Eine Zuhörerin meldet sich, Ratsvorsitzende Redelfs erklärt, dass
während der Beratung keine Fragen oder Diskussionen mit dem Publikum gestattet
seien.
Die Zweitwohnungsbesitzerin zeigt sich
darüber erbost, sie sagt, selbst Anwältin zu sein und möchte die
Rechtsgrundlage hinterfragen. Die Vorsitzende verweist auf das NKomVG sowie die
Geschäftsordnung. Die Zuhörerin
ruft in die Sitzung, wird mehrfach ermahnt, bis ein weiterer Zuhörer sie
deutlich auffordert, endlich ruhig zu sein.
Ratsmitglied Bellstedt spricht erneut von einem Formfehler.

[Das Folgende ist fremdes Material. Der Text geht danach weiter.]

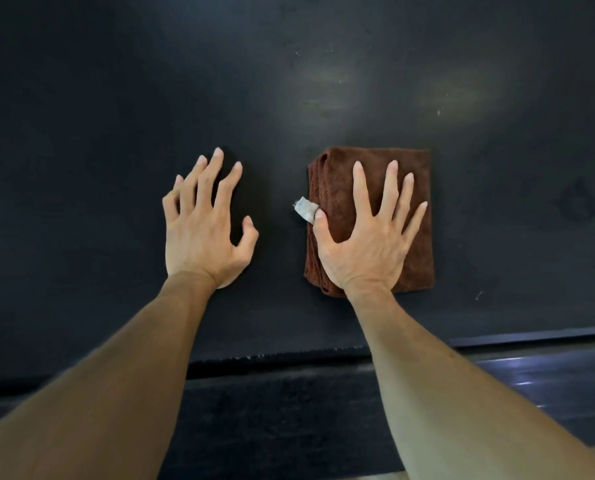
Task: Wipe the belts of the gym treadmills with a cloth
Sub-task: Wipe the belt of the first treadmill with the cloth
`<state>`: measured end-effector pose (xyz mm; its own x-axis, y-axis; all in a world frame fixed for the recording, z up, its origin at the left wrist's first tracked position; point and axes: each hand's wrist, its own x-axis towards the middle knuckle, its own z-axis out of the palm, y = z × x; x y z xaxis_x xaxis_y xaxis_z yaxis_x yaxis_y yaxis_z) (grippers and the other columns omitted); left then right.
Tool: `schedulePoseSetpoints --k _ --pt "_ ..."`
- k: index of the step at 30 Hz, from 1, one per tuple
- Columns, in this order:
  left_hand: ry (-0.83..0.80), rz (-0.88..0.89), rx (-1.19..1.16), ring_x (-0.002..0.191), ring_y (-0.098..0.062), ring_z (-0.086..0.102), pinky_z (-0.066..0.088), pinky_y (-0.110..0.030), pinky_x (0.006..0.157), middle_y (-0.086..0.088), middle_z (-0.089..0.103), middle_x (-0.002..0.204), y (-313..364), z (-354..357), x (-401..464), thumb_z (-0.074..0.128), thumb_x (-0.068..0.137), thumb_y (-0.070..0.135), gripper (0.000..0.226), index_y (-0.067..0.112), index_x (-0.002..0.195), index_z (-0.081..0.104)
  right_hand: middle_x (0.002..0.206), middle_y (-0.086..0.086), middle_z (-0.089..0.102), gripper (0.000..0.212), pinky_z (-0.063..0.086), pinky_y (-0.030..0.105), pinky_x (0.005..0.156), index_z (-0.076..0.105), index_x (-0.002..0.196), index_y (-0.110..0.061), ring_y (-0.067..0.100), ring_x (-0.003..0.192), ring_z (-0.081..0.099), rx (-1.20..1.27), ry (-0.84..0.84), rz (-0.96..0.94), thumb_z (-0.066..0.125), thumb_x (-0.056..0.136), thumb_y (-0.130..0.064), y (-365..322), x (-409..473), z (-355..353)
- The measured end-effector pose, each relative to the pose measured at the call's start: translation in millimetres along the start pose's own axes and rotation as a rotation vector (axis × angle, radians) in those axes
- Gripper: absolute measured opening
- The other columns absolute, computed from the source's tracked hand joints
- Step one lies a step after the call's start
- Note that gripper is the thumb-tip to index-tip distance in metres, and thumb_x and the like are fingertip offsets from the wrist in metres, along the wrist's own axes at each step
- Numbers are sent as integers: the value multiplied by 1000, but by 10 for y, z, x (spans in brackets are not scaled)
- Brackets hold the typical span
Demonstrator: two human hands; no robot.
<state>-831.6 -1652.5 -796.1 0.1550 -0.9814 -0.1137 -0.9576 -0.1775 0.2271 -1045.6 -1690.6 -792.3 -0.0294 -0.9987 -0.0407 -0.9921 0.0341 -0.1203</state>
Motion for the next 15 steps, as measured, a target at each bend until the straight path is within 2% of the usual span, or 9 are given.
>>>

BM Kösters ergreift das Wort. Er erklärt, dass Spiekeroog in Deutschland liege und das Handeln der Gemeinde und auch des Landkreises gesetzlichen Regelungen unterliege. Der vorliegende Fall sei unglücklich, aber zunächst eindeutig. Es sei ein Wohnhaus genehmigt und zwei Wohnungen würden seit vielen Jahren als Ferienwohnungen vermietet. Dies sei zunächst nicht legal. Verwaltung und Landkreis würden hier bisher sehr besonnen agieren, hätten diverse Gespräche mit dem Eigentümer geführt und ihn aufgefordert, eine Heilung herbeizuführen. Wie in der Beschlussvorlage dargelegt, sei eine Behandlung auf Grund der Veränderungssperre aktuell nicht möglich. Ob und wie es weitergeht, hängt vom künftigen B-Plan aber auch den örtlichen Satzungen ab. Baurecht sei sehr komplex, sofern es Entscheidungsspielräume gäbe, würden diese zur Beratung gestellt werden. Er erinnert an die Situation im Vorhaben „Fallen Anker“. Gemeinde und Rat begrüßen die vom Eigentümer gewünschte Dachsanierung. Gemäß Bauordnungsamt vom LK Wittmund wäre das aktuell beantragte Vorhaben jedoch nicht genehmigungsfähig.